The presentation is divided into two parts. In the first one, the speaker will present a general view on modern approaches of big data processing (using machine learning methods) in application for oil and gas industry. Some myths related to BIG DATA approaches, barriers of their implementation within the industry will be presented as well as the idea why in some industries data science instruments are fruitful while in others are not. The second part will be devoted to application of spectral methods and deep learning algorithms for thin sections analysis of sandstones. It will be demonstrated how these methods allow us to reduce significantly time wasting for routing processes as well as to enhance the data value .
Semeon BUDENNYY, Head of Department of Digital Technologies in the Industry at the Center for Engineering and Technology of MIPT (CET MIPT), PhD student at MIPT. In 2014 he obtained the Master’s degree in Physics at NSU, in 2011 – Bachelor’s degree in Physics at NSU, in 2007 he graduated from Specialized Educational Scientific Center of NSU. He has been working at CET-MIPT from 2014, being an SPE member from 2014.

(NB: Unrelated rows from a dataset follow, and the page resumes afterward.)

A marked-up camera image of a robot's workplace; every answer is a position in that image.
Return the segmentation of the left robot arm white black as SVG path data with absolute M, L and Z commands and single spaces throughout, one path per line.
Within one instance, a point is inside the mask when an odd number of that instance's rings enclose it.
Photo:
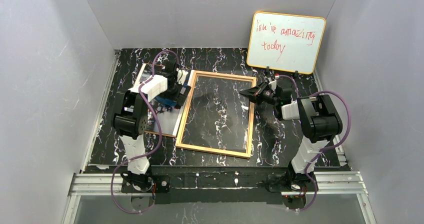
M 144 144 L 146 132 L 175 137 L 191 90 L 191 72 L 176 62 L 164 67 L 143 64 L 131 88 L 116 93 L 112 126 L 124 144 L 127 169 L 144 175 L 150 166 Z

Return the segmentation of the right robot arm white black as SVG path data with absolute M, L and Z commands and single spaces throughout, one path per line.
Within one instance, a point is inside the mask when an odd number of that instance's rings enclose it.
M 262 82 L 239 94 L 254 104 L 272 105 L 279 121 L 300 121 L 303 137 L 289 168 L 295 175 L 306 175 L 314 171 L 317 155 L 342 132 L 343 124 L 328 94 L 293 99 L 292 92 L 291 87 Z

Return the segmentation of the printed photo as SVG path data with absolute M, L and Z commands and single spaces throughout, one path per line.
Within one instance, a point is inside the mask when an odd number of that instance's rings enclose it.
M 145 80 L 147 80 L 150 75 L 152 74 L 151 70 L 152 64 L 150 63 L 144 63 L 141 67 L 141 70 L 139 74 L 137 75 L 136 82 L 135 83 L 141 83 Z M 192 80 L 192 71 L 190 72 L 190 76 L 186 83 L 188 85 L 189 82 Z M 173 107 L 167 107 L 164 104 L 161 103 L 161 97 L 155 97 L 151 101 L 151 105 L 158 117 L 159 123 L 161 125 L 162 134 L 167 137 L 173 137 L 175 138 L 178 133 L 178 128 L 181 123 L 181 118 L 183 115 L 184 107 L 186 105 L 186 101 L 184 105 L 180 109 L 175 109 Z M 146 132 L 152 133 L 152 134 L 158 134 L 159 129 L 156 125 L 156 120 L 153 117 L 153 114 L 148 109 L 148 118 L 147 118 L 147 124 L 146 124 Z

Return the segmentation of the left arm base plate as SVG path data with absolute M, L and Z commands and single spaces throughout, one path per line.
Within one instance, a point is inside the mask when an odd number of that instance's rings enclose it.
M 168 193 L 171 179 L 168 175 L 122 173 L 121 192 L 124 194 Z

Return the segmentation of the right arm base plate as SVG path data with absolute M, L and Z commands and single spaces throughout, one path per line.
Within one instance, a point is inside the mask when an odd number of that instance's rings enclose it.
M 293 192 L 291 196 L 304 196 L 307 193 L 307 186 L 290 182 L 286 177 L 280 174 L 270 174 L 263 182 L 264 187 L 271 193 Z

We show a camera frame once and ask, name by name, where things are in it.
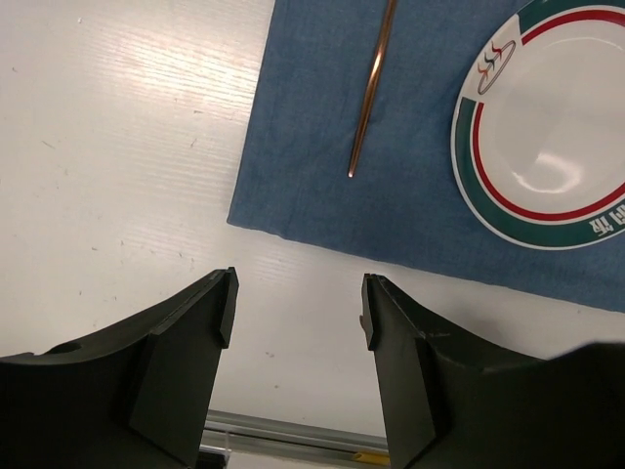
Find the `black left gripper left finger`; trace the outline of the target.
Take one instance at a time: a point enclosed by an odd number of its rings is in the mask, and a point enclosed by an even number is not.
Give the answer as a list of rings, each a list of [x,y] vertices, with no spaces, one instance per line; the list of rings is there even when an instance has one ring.
[[[5,468],[192,468],[238,278],[216,270],[125,320],[1,361]]]

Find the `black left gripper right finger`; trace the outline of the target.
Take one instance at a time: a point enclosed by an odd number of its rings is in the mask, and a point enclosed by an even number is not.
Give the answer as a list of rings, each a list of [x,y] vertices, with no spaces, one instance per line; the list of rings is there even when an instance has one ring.
[[[395,468],[620,468],[624,347],[541,360],[491,343],[366,275],[360,318]]]

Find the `blue cloth placemat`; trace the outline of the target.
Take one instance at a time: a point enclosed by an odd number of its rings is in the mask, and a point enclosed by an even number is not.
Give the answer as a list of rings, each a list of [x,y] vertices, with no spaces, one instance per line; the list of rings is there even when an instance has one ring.
[[[451,168],[450,127],[479,48],[518,1],[402,1],[358,169],[347,176],[381,1],[278,1],[228,221],[283,238],[606,310],[624,238],[538,251],[490,232]]]

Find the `white plate with green rim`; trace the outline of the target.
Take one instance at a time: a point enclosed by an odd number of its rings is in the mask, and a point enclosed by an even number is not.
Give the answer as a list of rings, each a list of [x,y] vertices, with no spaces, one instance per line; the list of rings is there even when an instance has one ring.
[[[450,137],[456,184],[490,231],[566,250],[624,231],[624,5],[532,1],[477,55]]]

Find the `copper fork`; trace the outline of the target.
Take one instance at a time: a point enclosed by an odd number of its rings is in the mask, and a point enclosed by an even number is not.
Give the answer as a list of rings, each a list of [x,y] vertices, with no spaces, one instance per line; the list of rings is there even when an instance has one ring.
[[[387,54],[397,3],[397,0],[387,1],[385,13],[380,26],[375,53],[372,59],[372,64],[370,67],[370,72],[362,100],[360,115],[354,134],[354,143],[348,167],[349,178],[354,177],[357,165],[359,163],[361,149],[374,105],[375,95],[379,85],[385,56]]]

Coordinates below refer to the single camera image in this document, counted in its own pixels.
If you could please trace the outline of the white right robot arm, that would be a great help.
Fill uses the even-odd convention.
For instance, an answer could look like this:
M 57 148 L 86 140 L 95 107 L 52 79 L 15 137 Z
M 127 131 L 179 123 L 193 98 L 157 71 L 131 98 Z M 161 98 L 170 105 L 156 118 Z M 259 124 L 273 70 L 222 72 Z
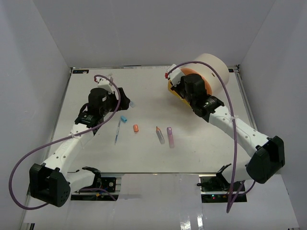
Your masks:
M 233 162 L 217 172 L 216 184 L 220 190 L 228 191 L 234 182 L 248 179 L 264 184 L 285 165 L 283 140 L 262 134 L 235 118 L 232 105 L 226 106 L 210 93 L 201 75 L 171 75 L 168 88 L 187 102 L 198 117 L 231 137 L 235 147 L 241 146 L 249 156 L 249 161 L 242 164 Z

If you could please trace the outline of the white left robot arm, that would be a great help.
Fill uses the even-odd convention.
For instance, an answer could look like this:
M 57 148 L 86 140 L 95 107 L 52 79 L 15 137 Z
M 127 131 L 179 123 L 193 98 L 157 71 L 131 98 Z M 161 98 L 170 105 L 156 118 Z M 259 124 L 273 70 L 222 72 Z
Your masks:
M 88 188 L 97 191 L 101 187 L 100 171 L 84 166 L 76 172 L 69 172 L 76 156 L 94 137 L 104 124 L 108 113 L 127 110 L 130 100 L 122 88 L 118 95 L 102 88 L 93 88 L 74 121 L 71 135 L 63 141 L 54 153 L 41 164 L 34 164 L 29 171 L 30 195 L 33 198 L 54 205 L 63 206 L 70 194 Z

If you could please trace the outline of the orange highlighter cap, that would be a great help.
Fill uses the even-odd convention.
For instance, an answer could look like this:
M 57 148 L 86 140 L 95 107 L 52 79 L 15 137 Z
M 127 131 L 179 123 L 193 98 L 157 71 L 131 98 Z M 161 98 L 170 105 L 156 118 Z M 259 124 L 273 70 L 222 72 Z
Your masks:
M 137 124 L 133 125 L 133 131 L 134 132 L 138 132 L 139 131 L 139 127 Z

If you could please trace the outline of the orange highlighter body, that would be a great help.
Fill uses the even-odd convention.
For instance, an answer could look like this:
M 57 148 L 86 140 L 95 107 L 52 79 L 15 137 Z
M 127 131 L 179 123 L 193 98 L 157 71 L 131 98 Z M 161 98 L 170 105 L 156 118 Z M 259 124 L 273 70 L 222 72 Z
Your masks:
M 157 134 L 157 137 L 159 139 L 159 142 L 161 144 L 165 144 L 165 139 L 164 139 L 163 133 L 162 133 L 162 131 L 159 127 L 156 127 L 156 134 Z

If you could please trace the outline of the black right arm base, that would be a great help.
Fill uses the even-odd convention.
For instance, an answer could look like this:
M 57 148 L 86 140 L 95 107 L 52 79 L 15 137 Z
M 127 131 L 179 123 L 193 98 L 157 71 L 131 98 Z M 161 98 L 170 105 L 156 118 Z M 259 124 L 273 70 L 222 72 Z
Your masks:
M 230 165 L 231 164 L 224 165 L 213 176 L 199 176 L 199 182 L 196 186 L 201 190 L 201 201 L 203 204 L 227 203 L 230 194 L 230 183 L 222 176 L 222 173 Z

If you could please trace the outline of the light blue highlighter cap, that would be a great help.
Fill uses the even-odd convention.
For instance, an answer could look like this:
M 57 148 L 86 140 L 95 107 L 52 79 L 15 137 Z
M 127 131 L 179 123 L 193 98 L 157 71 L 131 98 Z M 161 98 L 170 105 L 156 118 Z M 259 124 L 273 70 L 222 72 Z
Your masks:
M 121 121 L 124 122 L 124 123 L 126 123 L 126 122 L 128 121 L 127 118 L 126 118 L 125 116 L 121 116 L 120 119 L 121 119 Z

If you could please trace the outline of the round three-drawer storage box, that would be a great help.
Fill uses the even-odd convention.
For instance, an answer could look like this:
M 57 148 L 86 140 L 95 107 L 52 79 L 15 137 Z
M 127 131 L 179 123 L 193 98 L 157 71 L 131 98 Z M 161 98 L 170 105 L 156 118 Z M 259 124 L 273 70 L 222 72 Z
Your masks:
M 229 71 L 226 64 L 212 54 L 201 54 L 194 59 L 194 63 L 181 63 L 179 68 L 185 75 L 199 74 L 205 82 L 207 93 L 213 96 L 217 96 L 223 89 L 222 85 L 226 85 L 229 81 Z M 171 86 L 168 80 L 167 89 L 169 92 L 171 92 Z

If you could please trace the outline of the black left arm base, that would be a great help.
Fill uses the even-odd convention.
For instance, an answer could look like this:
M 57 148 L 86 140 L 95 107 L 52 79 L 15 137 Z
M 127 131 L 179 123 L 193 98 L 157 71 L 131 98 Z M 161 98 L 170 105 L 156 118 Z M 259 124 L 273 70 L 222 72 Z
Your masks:
M 121 178 L 101 173 L 98 169 L 85 166 L 68 173 L 73 201 L 117 201 Z

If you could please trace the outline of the pink purple highlighter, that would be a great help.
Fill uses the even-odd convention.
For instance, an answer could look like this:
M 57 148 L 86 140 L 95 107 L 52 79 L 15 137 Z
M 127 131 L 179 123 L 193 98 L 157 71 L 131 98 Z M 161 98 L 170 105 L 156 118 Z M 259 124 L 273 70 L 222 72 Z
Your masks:
M 173 148 L 175 146 L 175 144 L 174 144 L 172 128 L 171 127 L 167 127 L 166 131 L 167 131 L 167 136 L 168 136 L 169 147 Z

Drilling groups and executives generally have a different view of measuring drilling performance. To executives, “Drilling” commonly refers to all aspects of well construction, including drilling, completions, hook-up, procurement, the asset team, and other groups. Good measures of performance can drive improvements between these groups. The first key to success is how to communicate drilling performance in terms that answer the questions of executives and managers, which requires a business-focused cross-functional process. The second key to success is to drive operational performance improvement, which requires a different set of measures with sufficient granularity to define actions. Over the past 10 years, a very workable system has evolved through various approaches used in drilling more than 16,000 wells in the US, South America, and the Middle East. The system has delivered best-in-class performance. It has proven that an effective performance measurement system which addresses both executive requirements and operational requirements can both deliver outstanding results, and also communicate those results, with remarkable value to the organization.

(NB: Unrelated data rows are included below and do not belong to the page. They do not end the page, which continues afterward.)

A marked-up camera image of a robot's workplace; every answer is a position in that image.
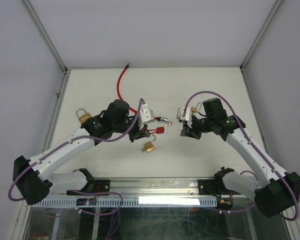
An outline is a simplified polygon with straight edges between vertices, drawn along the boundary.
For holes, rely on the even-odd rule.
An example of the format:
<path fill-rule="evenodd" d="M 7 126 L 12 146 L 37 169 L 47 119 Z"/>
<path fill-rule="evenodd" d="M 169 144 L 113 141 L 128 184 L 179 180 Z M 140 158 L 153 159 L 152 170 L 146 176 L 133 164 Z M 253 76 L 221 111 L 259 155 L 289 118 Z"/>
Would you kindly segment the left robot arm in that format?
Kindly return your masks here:
<path fill-rule="evenodd" d="M 72 173 L 55 173 L 57 169 L 77 155 L 99 145 L 112 143 L 128 136 L 131 142 L 148 138 L 148 123 L 155 120 L 148 103 L 140 99 L 135 115 L 129 115 L 130 106 L 124 100 L 116 99 L 98 115 L 87 116 L 65 142 L 38 155 L 14 160 L 12 185 L 8 198 L 15 202 L 12 190 L 17 187 L 21 200 L 35 205 L 53 192 L 81 191 L 90 194 L 95 188 L 93 176 L 80 169 Z"/>

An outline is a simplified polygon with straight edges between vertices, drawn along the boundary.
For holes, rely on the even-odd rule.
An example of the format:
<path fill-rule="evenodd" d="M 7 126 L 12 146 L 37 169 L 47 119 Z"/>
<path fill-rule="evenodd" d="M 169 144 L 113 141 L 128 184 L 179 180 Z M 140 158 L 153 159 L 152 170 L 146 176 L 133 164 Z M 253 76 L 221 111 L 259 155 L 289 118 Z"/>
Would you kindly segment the red thin-cable padlock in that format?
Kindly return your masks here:
<path fill-rule="evenodd" d="M 159 126 L 154 129 L 148 129 L 147 130 L 151 135 L 153 134 L 163 134 L 165 132 L 165 127 L 164 126 Z"/>

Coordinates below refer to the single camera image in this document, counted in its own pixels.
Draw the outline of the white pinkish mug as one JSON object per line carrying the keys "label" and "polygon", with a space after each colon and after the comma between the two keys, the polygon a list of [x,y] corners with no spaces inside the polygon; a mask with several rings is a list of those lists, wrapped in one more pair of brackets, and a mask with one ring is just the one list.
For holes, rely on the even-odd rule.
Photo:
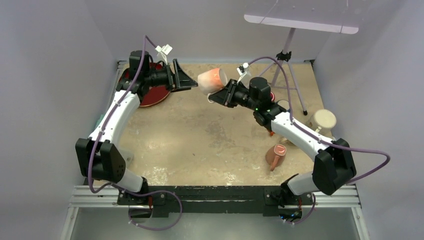
{"label": "white pinkish mug", "polygon": [[221,68],[213,68],[197,76],[198,87],[211,104],[214,102],[209,100],[209,96],[222,90],[227,83],[227,75]]}

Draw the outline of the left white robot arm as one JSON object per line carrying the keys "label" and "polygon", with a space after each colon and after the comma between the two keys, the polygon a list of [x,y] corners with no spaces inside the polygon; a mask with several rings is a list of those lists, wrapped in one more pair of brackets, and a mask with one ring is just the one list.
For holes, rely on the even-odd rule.
{"label": "left white robot arm", "polygon": [[129,191],[130,199],[138,205],[149,199],[149,191],[143,187],[147,181],[128,169],[127,159],[123,150],[118,148],[118,143],[129,119],[154,87],[165,87],[172,93],[198,86],[182,70],[177,59],[172,63],[173,66],[164,64],[157,69],[147,51],[132,51],[129,67],[122,73],[105,116],[88,138],[79,138],[75,143],[77,160],[84,177],[107,181]]}

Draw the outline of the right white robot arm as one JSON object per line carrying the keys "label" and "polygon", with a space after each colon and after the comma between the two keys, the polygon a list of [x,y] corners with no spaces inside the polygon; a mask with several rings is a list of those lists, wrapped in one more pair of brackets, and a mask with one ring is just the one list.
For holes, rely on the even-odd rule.
{"label": "right white robot arm", "polygon": [[228,108],[248,108],[260,126],[287,138],[313,160],[311,172],[295,174],[281,184],[278,199],[282,204],[292,204],[307,193],[322,192],[330,196],[356,176],[353,149],[348,142],[342,138],[331,140],[296,120],[292,112],[272,100],[271,86],[265,78],[252,77],[248,86],[239,79],[224,82],[219,74],[193,80],[176,59],[173,64],[172,91],[199,87],[213,103]]}

John Willis is New Mexico Drilling and Completions Manager for Occidental Oil & Gas Corporation. His responsibilities include all aspects of drilling, fracturing, and completing unconvetional horizonal wells. Prior to this role, he was Chief of Drilling, with responsibility for standards, operational support, global systems, the drilling data system, and tools for drilling performance measurement. Prior to his Chief role, he served as Drilling Manager in Oman and Drilling Manager in Libya. His experience prior to Oxy includes other drilling roles, service company roles related to project management and software development, and he operated a consulting and software business. He has Chaired two SPE Forums, served on Forum Steering Committees, and Chaired the 2003 SPE/IADC Drilling Conference.